**TASK OBJECTIVE**: Find the word "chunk" in the listing, and copy out each line where it turns up.

**INPUT DATA**:
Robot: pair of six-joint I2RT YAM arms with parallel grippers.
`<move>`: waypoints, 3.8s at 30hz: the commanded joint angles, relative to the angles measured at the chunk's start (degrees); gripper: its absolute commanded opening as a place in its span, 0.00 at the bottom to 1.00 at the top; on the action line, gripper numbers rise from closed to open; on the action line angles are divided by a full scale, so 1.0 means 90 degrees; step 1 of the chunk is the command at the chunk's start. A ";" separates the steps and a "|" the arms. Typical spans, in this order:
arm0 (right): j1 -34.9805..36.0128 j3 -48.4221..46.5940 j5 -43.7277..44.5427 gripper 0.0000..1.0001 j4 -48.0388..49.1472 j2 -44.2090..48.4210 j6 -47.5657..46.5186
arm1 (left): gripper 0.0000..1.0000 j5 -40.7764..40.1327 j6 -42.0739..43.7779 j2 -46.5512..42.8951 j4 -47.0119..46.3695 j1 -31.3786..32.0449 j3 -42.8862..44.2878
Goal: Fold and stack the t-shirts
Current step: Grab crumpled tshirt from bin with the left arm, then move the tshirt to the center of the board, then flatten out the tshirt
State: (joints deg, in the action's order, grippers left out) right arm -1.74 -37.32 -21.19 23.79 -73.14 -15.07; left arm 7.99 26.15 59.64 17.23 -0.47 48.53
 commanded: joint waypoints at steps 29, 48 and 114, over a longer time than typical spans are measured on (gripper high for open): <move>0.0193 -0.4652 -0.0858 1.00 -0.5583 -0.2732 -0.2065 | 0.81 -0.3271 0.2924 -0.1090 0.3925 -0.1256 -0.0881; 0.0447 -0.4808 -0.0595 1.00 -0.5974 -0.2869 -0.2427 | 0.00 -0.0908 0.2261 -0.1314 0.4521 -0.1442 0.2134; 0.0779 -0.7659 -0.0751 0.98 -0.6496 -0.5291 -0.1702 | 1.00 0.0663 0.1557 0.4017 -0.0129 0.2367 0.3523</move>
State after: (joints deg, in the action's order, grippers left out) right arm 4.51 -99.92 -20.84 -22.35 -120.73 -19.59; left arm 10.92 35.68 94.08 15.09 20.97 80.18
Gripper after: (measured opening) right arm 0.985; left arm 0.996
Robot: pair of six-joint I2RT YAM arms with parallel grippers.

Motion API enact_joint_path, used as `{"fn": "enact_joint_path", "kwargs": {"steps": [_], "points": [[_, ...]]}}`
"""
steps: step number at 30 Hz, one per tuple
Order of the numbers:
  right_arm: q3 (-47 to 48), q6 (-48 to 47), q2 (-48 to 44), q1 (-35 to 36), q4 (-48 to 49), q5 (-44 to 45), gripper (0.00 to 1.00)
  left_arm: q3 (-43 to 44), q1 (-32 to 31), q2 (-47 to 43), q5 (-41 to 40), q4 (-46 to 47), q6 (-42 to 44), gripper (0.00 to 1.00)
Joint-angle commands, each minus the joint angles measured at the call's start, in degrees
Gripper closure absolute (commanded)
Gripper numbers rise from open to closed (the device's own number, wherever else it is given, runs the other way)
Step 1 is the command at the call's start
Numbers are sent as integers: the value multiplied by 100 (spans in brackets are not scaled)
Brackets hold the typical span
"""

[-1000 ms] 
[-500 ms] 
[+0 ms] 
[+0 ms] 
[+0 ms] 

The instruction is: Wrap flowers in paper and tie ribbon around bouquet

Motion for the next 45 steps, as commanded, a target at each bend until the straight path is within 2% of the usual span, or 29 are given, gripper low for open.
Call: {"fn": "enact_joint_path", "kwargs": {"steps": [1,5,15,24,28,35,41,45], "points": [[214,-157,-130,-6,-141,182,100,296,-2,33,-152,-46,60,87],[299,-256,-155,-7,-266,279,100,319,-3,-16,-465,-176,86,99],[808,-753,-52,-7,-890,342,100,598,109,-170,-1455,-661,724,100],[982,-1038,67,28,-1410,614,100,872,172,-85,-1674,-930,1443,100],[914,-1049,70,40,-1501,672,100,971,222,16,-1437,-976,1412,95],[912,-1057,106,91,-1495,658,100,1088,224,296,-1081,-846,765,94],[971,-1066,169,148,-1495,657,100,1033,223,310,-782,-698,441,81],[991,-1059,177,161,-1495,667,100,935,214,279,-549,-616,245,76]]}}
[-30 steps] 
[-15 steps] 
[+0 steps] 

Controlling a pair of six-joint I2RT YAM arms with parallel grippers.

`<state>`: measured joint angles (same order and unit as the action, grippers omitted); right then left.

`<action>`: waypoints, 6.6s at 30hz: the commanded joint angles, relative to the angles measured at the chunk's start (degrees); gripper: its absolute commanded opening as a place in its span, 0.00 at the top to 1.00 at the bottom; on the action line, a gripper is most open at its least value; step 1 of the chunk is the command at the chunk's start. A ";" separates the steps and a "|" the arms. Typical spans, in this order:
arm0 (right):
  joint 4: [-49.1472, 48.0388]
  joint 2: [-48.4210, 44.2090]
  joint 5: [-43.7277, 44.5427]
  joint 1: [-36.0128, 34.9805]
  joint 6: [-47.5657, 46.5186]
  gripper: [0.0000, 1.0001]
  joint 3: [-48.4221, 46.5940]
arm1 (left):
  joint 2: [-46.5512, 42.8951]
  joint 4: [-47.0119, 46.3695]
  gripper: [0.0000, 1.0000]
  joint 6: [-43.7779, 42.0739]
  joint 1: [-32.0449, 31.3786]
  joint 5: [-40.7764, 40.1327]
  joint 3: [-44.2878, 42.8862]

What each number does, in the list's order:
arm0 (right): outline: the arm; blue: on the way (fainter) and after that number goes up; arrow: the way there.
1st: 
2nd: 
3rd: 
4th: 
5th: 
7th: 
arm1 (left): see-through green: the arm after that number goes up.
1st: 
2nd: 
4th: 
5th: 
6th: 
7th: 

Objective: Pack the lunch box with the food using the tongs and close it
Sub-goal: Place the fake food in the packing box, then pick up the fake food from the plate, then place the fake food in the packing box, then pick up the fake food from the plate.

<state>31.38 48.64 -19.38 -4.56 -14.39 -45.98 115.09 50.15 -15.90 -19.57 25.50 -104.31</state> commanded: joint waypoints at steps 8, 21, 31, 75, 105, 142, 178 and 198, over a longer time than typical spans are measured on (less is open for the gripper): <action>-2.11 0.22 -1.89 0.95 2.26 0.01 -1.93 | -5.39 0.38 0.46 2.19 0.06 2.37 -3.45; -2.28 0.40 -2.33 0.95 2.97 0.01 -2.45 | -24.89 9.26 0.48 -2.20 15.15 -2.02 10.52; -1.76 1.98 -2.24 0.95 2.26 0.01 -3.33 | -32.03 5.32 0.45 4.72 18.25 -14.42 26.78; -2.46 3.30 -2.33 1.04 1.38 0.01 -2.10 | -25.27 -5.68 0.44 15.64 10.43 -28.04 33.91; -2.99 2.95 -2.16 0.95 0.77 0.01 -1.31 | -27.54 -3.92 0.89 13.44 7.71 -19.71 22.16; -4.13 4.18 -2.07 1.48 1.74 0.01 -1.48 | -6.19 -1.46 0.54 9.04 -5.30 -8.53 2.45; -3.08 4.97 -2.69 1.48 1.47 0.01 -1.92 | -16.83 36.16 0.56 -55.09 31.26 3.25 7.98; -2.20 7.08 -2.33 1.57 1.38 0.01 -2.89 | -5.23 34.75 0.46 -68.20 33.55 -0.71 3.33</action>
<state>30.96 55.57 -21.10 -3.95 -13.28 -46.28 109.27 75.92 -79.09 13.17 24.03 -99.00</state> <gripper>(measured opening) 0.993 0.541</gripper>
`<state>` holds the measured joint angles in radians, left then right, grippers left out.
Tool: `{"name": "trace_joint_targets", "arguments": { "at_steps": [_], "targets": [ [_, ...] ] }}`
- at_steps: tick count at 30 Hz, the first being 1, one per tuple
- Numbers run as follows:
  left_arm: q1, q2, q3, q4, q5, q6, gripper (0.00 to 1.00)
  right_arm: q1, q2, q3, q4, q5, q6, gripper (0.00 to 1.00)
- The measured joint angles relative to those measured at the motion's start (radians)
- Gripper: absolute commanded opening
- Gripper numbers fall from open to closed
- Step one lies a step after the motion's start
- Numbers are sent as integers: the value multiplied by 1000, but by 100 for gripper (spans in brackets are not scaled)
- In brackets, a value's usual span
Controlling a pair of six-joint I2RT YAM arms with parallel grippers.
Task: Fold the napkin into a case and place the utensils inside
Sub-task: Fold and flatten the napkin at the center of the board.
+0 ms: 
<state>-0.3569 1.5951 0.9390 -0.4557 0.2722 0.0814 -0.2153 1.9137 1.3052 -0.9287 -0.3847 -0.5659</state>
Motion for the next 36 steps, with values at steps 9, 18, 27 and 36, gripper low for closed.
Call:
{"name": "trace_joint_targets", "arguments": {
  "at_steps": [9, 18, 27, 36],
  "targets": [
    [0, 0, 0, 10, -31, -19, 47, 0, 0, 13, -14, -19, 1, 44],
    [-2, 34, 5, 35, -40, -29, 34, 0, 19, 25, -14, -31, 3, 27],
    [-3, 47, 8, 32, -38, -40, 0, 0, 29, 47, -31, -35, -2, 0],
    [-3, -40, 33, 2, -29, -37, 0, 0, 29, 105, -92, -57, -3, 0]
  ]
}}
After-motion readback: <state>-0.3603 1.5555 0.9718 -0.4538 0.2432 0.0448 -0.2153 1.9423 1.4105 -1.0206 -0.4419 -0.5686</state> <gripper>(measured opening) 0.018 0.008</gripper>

**RESPONSE TO THIS TASK**:
`<move>`: waypoints, 3.8s at 30hz: the commanded joint angles, relative to the angles measured at the chunk's start (degrees); gripper: its absolute commanded opening as a place in its span, 0.00 at the bottom to 1.00 at the top; on the action line, gripper numbers rise from closed to open; on the action line angles are divided by a full scale, so 1.0 means 90 degrees; step 1 of the chunk is the command at the chunk's start. A ";" separates the steps and a "|" the arms. Typical spans, in this order:
`<action>`: waypoints, 6.6s at 30hz: the commanded joint angles, relative to the angles measured at the chunk's start (degrees); gripper: its absolute commanded opening as a place in its span, 0.00 at the top to 1.00 at the bottom; on the action line, a gripper is most open at its least value; step 1 of the chunk is the command at the chunk's start. A ";" separates the steps and a "|" the arms. Typical spans, in this order:

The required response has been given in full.